To explore these questions, I started building a prototype driveway gate controller using an affordable microcontroller, a pair of small servos to represent gate actuators, and a handful of push buttons to simulate user controls.
My initial instinct was to think in terms of hardware. I needed buttons, motors, and LEDs. However, after sketching a few ideas, it became clear that the more important problem was not the hardware itself. The challenge was defining the behavior of the system.
The first design decision was to separate system state from hardware state. A gate can be opening, closing, stopped, or fully open. Buttons can be pressed or released. Lights can be on or off. These are different concepts and should not be mixed together.
Instead of allowing buttons to directly control motors, I chose an event-driven state machine architecture. Button presses generate events. The state machine processes those events and decides how the system should respond. This creates a clear separation between inputs, decision-making, and outputs.
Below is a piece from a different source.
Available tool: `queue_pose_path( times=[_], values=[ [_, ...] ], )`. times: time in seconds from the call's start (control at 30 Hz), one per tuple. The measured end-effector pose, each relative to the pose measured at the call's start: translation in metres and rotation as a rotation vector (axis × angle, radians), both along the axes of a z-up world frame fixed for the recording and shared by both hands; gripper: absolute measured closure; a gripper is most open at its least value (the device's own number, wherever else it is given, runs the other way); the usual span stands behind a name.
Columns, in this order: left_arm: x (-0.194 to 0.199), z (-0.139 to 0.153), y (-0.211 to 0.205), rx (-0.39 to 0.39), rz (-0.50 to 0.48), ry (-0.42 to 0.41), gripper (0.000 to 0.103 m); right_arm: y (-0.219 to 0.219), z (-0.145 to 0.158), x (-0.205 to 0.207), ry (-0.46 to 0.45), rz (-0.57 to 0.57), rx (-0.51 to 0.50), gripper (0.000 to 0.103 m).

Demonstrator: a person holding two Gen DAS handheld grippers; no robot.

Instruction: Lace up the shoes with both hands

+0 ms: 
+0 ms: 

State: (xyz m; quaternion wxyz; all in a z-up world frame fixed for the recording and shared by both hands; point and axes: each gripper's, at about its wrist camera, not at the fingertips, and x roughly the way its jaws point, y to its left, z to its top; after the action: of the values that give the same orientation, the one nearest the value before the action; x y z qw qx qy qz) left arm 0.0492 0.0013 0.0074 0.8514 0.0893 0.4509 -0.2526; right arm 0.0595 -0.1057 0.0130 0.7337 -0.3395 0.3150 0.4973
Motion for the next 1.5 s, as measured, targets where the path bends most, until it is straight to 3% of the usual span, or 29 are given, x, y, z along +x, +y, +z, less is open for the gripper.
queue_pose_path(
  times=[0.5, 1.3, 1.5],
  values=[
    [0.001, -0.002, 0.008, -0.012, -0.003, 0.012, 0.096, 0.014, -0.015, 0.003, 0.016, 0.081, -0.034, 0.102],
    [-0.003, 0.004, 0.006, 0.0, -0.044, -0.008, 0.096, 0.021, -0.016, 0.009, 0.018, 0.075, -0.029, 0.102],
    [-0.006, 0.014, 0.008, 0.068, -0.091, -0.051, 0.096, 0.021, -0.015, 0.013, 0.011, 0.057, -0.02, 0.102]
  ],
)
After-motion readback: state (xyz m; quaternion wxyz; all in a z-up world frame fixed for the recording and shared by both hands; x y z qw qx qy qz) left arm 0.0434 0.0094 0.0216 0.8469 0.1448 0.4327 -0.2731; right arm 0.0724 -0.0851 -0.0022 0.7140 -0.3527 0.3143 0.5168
For example, pressing the Open button does not directly move a motor. Instead, it generates an Open event. If the system is idle, the state machine transitions into an Opening state. If an emergency stop is active, the same event is ignored. The button behavior remains simple while the system logic remains centralized.
This approach scales surprisingly well. Whether an event originates from a button, a limit switch, a timer, or a sensor, the state machine processes it using the same mechanism. As the project grows, new hardware can be added without fundamentally changing the architecture.
The exercise reminded me that embedded systems are often software architecture problems disguised as electronics projects. Before writing code or wiring components, it is worth spending time defining states, events, and transitions. Once the model is clear, the implementation becomes much simpler.
In the next stage of the project, I will begin implementing the state machine on the STM32 and connecting it to servos and simulated gate controls. The goal is not simply to move motors, but to build a controller that behaves predictably, safely, and consistently.